6.Retrospective analysis of COVID-19 patients’ clinical information and medicine/nursing management in Shanghai National Exhibition and Convention Center cabin hospital
Yuehu HAN ; Qian ZUO ; Shuaishuai ZHANG ; Wuchao XUE ; Cong QIN ; Ruina LI ; Yao LI ; Jincheng LIU
Chinese Journal of Clinical Thoracic and Cardiovascular Surgery 2022;29(09):1093-1099
Objective To analyze the clinical information of COVID-19 patients of Shanghai National Exhibition and Convention Center cabin hospital, and to explore the medical management strategy to provide thoughtful suggestions for other cabin hospitals and governments as valuable references. Methods The clinical data of 174 308 patients confirmed COVID-19 in Shanghai National Exhibition and Convention Center cabin hospital from April 9 to May 31, 2022 were retrospectively reviewed. There were 103 539 male and 70 769 female patients, with an average age of 41.50±15.30 years. Medical and nursing management strategy was summarized. Results Among the 174 308 patients, 71.5% (124 630 patients) were asymptomatic. The vaccination rate of patients with COVID-19 in the cabin hospital was 76.5% (133 338 patients), and the majority of none vaccinated patients were children under the age of 10 years and the elderly over the age of 60 years, the vaccination rate of whom was only 25.0% (1 322 patients) and 63.9% (13 715 patients), respectively. In addition, the proportion of mild symptom type in the patients not vaccinated was significantly higher than that in the vaccinated patients (P≤0.01). The average hospitalization time of patients in cabin hospital was 7.39±0.53 days, which was 7.01±2.12 days for patients under 60 years and 8.21±0.82 days for patients over 60 years.
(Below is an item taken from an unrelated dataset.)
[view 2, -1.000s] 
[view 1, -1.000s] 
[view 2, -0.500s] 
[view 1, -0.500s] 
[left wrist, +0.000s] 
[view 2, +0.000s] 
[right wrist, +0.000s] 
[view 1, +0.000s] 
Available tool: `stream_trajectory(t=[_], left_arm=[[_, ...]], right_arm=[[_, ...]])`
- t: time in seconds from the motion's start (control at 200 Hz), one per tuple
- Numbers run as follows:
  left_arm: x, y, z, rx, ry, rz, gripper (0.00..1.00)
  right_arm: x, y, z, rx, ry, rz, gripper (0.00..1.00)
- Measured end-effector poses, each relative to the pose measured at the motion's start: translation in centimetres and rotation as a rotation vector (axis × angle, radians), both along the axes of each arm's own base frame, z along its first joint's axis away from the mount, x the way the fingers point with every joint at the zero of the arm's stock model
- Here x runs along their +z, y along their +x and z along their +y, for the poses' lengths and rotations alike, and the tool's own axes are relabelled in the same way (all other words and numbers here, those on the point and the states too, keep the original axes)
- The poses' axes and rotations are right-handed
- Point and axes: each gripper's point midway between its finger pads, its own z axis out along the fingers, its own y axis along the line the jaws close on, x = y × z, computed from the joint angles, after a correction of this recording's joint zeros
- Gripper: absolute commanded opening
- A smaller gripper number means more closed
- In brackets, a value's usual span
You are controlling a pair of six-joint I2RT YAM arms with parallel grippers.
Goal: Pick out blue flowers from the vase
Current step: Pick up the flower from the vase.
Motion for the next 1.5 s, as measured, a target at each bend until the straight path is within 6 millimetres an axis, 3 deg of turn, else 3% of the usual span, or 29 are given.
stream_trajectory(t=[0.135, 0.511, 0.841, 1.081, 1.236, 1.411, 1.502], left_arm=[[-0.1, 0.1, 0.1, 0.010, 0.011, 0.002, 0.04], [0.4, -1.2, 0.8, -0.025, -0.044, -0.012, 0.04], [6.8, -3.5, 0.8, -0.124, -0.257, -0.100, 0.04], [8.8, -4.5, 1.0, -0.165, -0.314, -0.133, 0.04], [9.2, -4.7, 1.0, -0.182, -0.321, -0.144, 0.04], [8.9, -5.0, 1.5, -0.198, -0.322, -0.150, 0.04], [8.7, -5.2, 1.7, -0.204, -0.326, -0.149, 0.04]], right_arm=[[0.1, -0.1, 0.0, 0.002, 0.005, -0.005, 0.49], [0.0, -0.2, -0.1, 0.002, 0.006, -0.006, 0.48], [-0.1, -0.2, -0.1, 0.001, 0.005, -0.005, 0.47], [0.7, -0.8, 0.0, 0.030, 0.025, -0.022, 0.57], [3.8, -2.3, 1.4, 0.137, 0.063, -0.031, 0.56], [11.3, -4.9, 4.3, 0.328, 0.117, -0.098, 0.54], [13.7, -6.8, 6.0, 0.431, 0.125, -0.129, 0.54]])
The hospitalization time of elderly patients was significantly longer (P≤0.01), and the hospitalization time of elderly patients at age over 60 years without vaccination was 8.94±1.71 days, which was significantly longer than the average hospitalization time and the time of elderly patients vaccinated (P≤0.01). The number of patients combined with basic diseases was 27 864 (16.0%), of which cardiovascular diseases accounted for 81.3% (22 653 patients). A total of 2 085 patients were transferred and treated in designated hospitals. Conclusion Large scale cabin hospitals are helpful to cut off the source of infection. Attention shall be paid to the sorting of admission and timely transfer to other hospital during the patients management. Most of the patients have a good prognosis after treatment. The vaccination of key population and community-based screening will be the next step of focus.